>>

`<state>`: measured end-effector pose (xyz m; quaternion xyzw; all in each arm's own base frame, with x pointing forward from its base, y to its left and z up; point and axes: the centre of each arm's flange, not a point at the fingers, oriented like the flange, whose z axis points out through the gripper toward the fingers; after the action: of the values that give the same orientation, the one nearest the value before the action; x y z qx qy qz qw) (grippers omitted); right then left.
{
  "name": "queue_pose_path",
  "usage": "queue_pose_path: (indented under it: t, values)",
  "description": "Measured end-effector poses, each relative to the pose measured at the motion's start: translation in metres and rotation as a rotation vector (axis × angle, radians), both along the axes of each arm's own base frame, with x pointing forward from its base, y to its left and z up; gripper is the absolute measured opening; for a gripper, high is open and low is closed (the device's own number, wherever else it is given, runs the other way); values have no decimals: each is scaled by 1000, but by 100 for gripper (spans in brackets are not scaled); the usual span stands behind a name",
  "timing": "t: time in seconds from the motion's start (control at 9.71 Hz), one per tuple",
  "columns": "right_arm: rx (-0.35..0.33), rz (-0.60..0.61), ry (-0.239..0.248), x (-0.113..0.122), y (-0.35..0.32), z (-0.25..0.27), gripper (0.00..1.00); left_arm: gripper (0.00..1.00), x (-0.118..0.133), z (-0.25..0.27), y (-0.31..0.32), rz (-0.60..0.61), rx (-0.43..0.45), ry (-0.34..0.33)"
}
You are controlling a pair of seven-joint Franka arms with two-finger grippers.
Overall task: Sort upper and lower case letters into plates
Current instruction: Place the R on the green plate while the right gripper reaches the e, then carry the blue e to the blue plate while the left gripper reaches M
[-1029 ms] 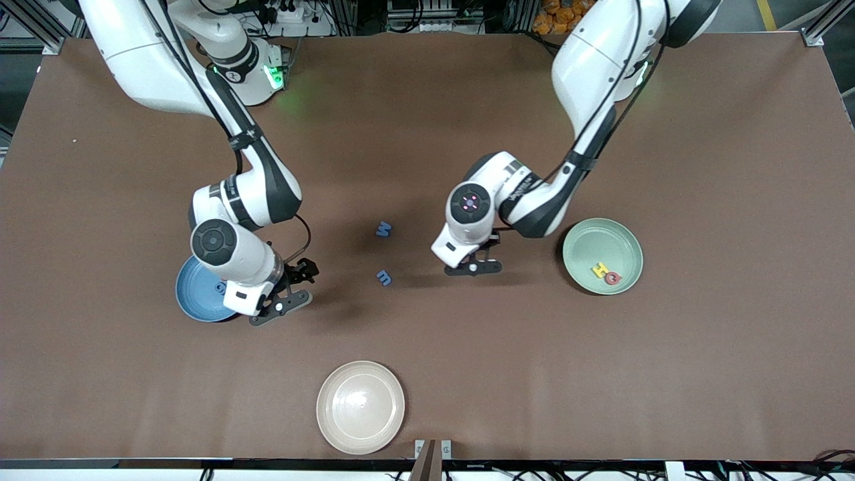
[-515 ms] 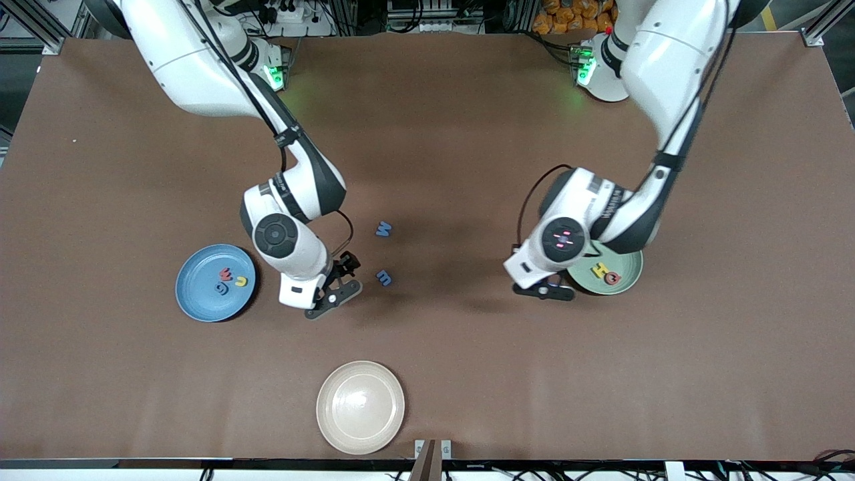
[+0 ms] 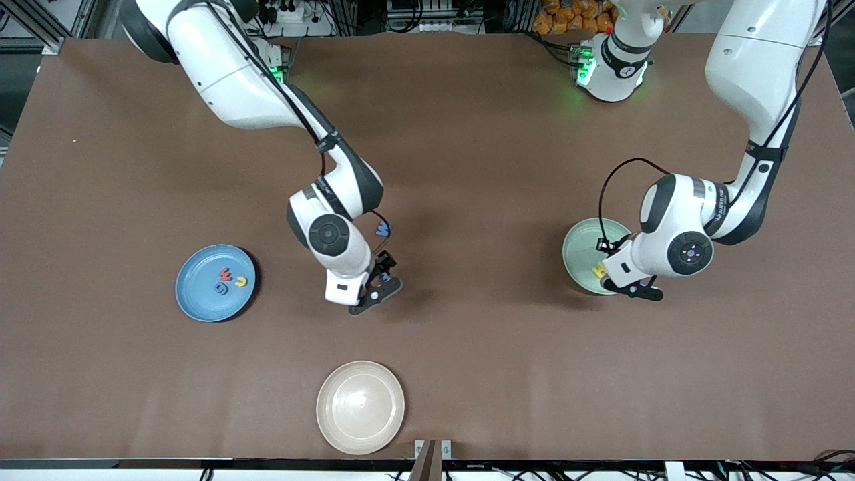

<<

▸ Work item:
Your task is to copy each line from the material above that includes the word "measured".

▸ Solution to this exercise:
`<state>`: measured end-effector pose (xyz m; quaternion xyzw; all in each arm's own base frame, with x pointing forward from its base, y to its left and z up; point and axes: the centre of each arm's flange, not a point at the fingers, oriented like the flange, whose z axis points out through the gripper toward the fingers; after the action: of the values that give the same orientation, the one nearest the value before the action; x y z qx qy qz qw) (grippers omitted); right then left.
  "description": "Measured end-effector poses, each relative to the pose measured at the motion's start: translation in metres and rotation as a rotation vector (axis × angle, radians), both along the axes of each arm's own base frame, with x pointing forward from its base, y to its left and z up; gripper is the absolute measured opening; for a gripper, high is open and low is closed (the device's own number, wherever else it is given, runs the other way); values have no decimals: each is scaled by 1000, but by 100 for gripper (spans in brackets are not scaled); the usual span stands behind a name",

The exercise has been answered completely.